Imagining me on Mars, I’d be more concerned about the very process of 3D printing where the gap between every two built-up layers is a potential line of fracture. Think of what happens when your inkjet printer heads need cleaning and those white lines appear due to clogged nozzles? Surely it’d be easier to dig a hole and use the stuff dug out of the hole to make bricks like we used to on Earth?
I recently read that “Scientists have developed a method to 3D-print greener buildings using local soil that they say has the potential to revolutionise the construction industry.” The breathless article leader said “Eco-friendly technology could potentially replace concrete and revolutionise sector”.
This row of houses we recently saw was late to the party in 1830 but, like many similar London terraces built over the hundred years previous, was made out of bricks fired from clay obtained by digging the basements.
These next four proposals all employ a lo-tech shell to shield a technical membrane provided with a breathable mixture of gases at a familiar pressure. Seriously, I don’t think the fourth one’s a starter as it’s made of ice when we don’t know if Mars even has water. Just because it’s cold doesn’t mean there’s ice.
Here’s an idea. We won’t have that much else to do so, rather than unpacking and assembling 3D printers, we could occupy ourselves with productive work using simple, failsafe and low-energy devices.
I’ve prepared a simple design that uses Mars-bricks to enclose maximum volume with the minimum of materials, and in a structurally efficient manner. It looks like this.

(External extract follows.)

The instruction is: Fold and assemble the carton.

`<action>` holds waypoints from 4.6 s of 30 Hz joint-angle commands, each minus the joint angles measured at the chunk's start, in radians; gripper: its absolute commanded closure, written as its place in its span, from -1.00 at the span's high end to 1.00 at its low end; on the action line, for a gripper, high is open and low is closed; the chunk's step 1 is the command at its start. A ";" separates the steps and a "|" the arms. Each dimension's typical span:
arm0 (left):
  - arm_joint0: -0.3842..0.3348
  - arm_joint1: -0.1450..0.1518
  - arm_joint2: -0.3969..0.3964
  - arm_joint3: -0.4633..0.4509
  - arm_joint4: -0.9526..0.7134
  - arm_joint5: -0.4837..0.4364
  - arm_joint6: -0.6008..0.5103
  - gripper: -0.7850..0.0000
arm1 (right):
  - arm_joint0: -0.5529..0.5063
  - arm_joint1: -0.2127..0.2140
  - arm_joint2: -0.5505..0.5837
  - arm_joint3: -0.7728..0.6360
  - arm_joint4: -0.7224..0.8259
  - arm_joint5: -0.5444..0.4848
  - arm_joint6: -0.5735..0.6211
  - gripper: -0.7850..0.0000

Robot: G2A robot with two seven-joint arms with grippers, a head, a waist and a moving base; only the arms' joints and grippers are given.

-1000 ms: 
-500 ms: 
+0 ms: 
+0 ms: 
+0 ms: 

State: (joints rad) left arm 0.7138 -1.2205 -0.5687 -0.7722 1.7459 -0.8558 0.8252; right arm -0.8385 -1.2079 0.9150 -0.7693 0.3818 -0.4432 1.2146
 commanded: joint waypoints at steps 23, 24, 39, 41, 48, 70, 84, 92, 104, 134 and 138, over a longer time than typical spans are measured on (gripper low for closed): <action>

The recessed entrance should keep out much of the cold and dust and the walls will protect us from solar radiation. We might still have a problem with the 1% air pressure making our blood fizz like a can of Pepsi and killing us in seconds or, if miraculously not, the 95% carbon-dioxide atmosphere suffocating us in minutes. Until I can scrounge an air-lock from a skip somewhere, I think I’ll follow the principle of every other proposal and keep my technical membrane on when inside my protective shell. On second thoughts, I think I’ll just hang out in the spaceship for a while and do a bit of tidying up. You guys go on ahead. It might take a while.